RECORDED INFORMATION:
*** Block opens ***
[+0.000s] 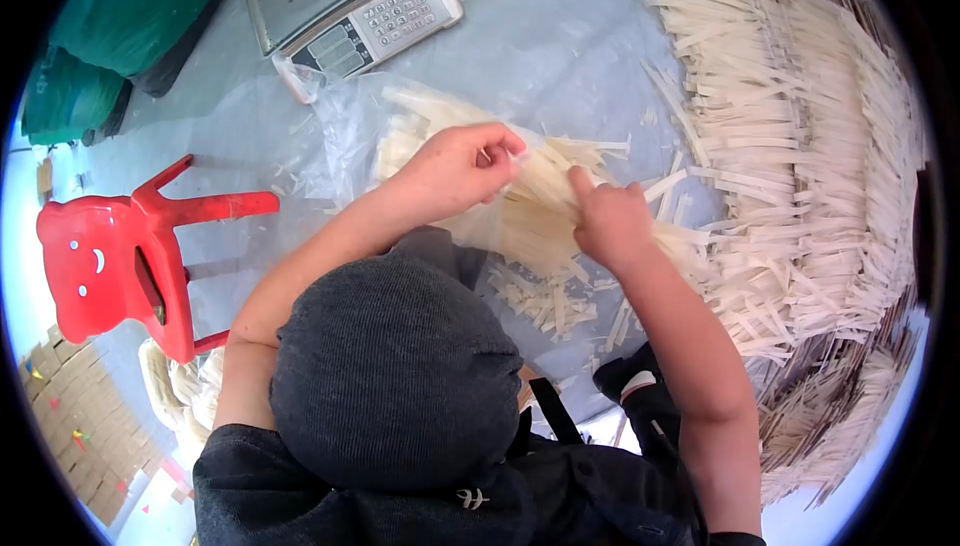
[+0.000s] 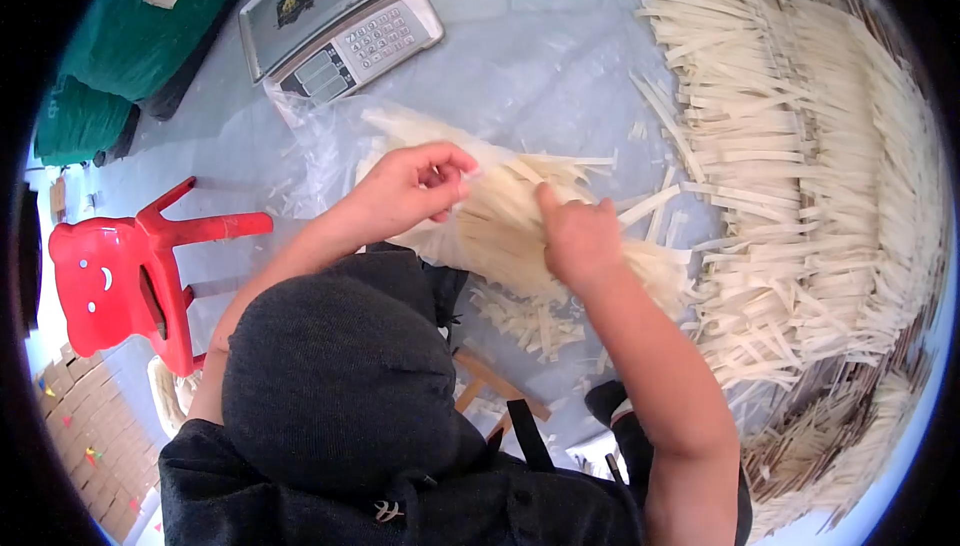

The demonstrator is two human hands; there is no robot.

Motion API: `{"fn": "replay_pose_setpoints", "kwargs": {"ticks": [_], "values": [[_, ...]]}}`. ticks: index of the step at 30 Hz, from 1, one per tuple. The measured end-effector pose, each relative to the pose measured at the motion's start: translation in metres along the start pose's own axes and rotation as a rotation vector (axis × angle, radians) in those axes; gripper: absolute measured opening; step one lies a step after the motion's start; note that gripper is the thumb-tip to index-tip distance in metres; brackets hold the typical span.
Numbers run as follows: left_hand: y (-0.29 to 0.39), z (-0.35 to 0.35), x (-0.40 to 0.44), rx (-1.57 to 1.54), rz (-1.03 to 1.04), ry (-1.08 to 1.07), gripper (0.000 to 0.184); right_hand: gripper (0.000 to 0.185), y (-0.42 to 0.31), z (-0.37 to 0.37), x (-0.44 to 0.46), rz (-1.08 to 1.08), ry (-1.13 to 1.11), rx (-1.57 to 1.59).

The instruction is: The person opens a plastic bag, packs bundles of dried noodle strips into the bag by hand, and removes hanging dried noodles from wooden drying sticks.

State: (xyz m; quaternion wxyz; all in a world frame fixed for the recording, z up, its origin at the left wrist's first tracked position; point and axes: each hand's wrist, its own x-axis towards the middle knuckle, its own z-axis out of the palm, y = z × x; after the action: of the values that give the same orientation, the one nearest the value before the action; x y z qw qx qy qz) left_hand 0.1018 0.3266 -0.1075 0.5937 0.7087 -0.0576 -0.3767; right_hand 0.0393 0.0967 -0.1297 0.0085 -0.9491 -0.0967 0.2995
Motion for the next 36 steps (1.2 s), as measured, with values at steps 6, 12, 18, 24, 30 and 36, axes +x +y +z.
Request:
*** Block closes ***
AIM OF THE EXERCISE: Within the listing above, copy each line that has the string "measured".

EXPECTED ANSWER:
Motion API: `{"fn": "replay_pose_setpoints", "kwargs": {"ticks": [_], "values": [[_, ...]]}}`. ticks: index of the step at 30 Hz, from 1, one per tuple. The measured end-effector pose, each relative to the pose measured at the motion's start: translation in metres along the start pose's own axes and rotation as a rotation vector (axis × angle, radians) in those axes; gripper: absolute measured opening; step one lies a step after the motion's start; note that gripper is the thumb-tip to index-tip distance in metres; brackets hold the typical span.
Motion for the next 36 steps (1.2 s), as measured, with values at steps 6, 12, 18, 24, 30 and 36, axes +x +y +z.

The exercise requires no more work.